That sounds to be a good idea,” Victor said. “We might even stress we are not sure what prior management did.  Are Frumpkins air-breathing?  Are  we only dealing with their human attorneys?”

“Not only can they breathe our air,” Elaine said, “but they can eat much of our food. The stuff they shouldn’t eat simply passes through; we have about the same poisons that they do.”

“By all means, invite them out here,” Victor said. “Something informal to discuss; suggest they bring about three sophonts. Be sure to arrange that everything they see and say is carefully recorded for our later benefit.
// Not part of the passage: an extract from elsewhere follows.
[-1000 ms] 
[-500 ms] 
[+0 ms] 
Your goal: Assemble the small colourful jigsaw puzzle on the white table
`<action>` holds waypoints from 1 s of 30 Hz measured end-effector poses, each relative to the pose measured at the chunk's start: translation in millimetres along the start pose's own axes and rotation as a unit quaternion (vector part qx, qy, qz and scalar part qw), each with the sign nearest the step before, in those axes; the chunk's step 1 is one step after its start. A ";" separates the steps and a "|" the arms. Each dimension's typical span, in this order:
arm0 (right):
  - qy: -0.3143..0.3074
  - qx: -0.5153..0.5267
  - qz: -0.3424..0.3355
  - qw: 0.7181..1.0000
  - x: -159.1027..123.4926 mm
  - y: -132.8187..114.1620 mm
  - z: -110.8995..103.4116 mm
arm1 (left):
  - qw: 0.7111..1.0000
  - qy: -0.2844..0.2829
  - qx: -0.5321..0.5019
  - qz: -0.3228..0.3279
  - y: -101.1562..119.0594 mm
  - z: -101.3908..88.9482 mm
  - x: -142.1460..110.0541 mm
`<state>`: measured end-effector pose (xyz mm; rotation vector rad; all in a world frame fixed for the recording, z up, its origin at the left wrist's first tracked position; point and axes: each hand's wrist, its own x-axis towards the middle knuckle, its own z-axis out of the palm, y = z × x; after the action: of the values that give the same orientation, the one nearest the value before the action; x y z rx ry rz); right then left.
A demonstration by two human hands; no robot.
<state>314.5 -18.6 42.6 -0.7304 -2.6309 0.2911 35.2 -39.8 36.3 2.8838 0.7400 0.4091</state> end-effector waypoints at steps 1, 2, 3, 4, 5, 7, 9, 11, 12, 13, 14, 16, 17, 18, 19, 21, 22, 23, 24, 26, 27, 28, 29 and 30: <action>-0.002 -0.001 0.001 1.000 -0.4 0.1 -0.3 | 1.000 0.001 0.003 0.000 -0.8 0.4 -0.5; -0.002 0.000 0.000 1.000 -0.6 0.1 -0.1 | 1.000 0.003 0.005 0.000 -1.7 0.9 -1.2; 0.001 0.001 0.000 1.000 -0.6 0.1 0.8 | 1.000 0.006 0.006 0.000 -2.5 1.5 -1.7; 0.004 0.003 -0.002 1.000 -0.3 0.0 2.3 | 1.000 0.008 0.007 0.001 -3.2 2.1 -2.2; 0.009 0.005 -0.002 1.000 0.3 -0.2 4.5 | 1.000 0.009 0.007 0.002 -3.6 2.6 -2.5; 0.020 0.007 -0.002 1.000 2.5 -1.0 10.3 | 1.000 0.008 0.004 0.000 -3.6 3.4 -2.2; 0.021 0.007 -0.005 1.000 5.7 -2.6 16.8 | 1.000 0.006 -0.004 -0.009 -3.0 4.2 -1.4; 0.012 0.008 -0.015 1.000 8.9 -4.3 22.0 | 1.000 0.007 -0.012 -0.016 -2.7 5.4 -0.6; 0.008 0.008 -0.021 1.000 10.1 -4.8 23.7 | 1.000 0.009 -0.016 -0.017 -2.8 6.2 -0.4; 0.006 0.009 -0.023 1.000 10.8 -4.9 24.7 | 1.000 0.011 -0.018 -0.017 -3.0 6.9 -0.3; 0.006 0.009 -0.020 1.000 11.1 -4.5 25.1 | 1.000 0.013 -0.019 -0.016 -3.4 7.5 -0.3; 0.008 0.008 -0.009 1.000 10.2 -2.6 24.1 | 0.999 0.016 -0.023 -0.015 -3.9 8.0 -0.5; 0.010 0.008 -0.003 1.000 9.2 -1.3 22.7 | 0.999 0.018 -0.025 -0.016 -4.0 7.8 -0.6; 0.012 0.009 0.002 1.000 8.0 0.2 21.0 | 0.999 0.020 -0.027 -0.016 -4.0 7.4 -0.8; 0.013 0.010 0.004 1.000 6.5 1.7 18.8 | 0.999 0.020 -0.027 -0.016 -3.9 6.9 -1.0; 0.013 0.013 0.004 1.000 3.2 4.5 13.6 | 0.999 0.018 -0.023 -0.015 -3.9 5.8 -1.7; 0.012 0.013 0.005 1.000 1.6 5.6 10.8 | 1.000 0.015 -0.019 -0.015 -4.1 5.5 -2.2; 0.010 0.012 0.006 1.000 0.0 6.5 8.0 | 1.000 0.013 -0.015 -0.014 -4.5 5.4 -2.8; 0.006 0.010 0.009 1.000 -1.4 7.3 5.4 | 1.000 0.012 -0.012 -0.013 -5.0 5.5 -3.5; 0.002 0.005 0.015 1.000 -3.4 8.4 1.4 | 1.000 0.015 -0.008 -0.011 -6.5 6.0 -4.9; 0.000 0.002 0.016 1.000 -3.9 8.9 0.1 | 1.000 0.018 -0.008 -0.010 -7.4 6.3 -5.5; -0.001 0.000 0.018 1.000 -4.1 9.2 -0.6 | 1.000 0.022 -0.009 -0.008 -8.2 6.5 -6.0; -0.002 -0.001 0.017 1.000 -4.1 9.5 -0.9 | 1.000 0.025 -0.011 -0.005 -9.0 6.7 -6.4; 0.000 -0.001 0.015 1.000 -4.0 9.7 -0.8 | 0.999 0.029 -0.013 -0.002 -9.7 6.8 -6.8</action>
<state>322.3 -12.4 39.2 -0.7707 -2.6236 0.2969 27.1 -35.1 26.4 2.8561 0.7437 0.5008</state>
And have appropriate refreshments.”

“They may want four,” Elaine interjected.  “Frumpkins – had to deal with them a lot – are trigamous.”

Victor shrugged. “As long as it’s four and not forty,” he said. “And we will want a count and list of names to be sure we can arrange proper seating and hospitality.  Also, we need whatever background material there is on them.”

“I have a large file,” Elaine said.  “They’re an Associated Republic, meaning technically independent.  They vigorously served the past Empire and the Stellar Republic, various Frumpkin firms gradually buying up patent rights on tool designs.  They are fond of exchanging commercial favors.  Not bribes, but they support their business partners.  There was some friction with the Empire.  They affect to have religious objections to foreigners owning Frumpkin territory or companies.  By report they have secret societies that take notes on Empire efforts to erode boundaries and organize gradual pushback.”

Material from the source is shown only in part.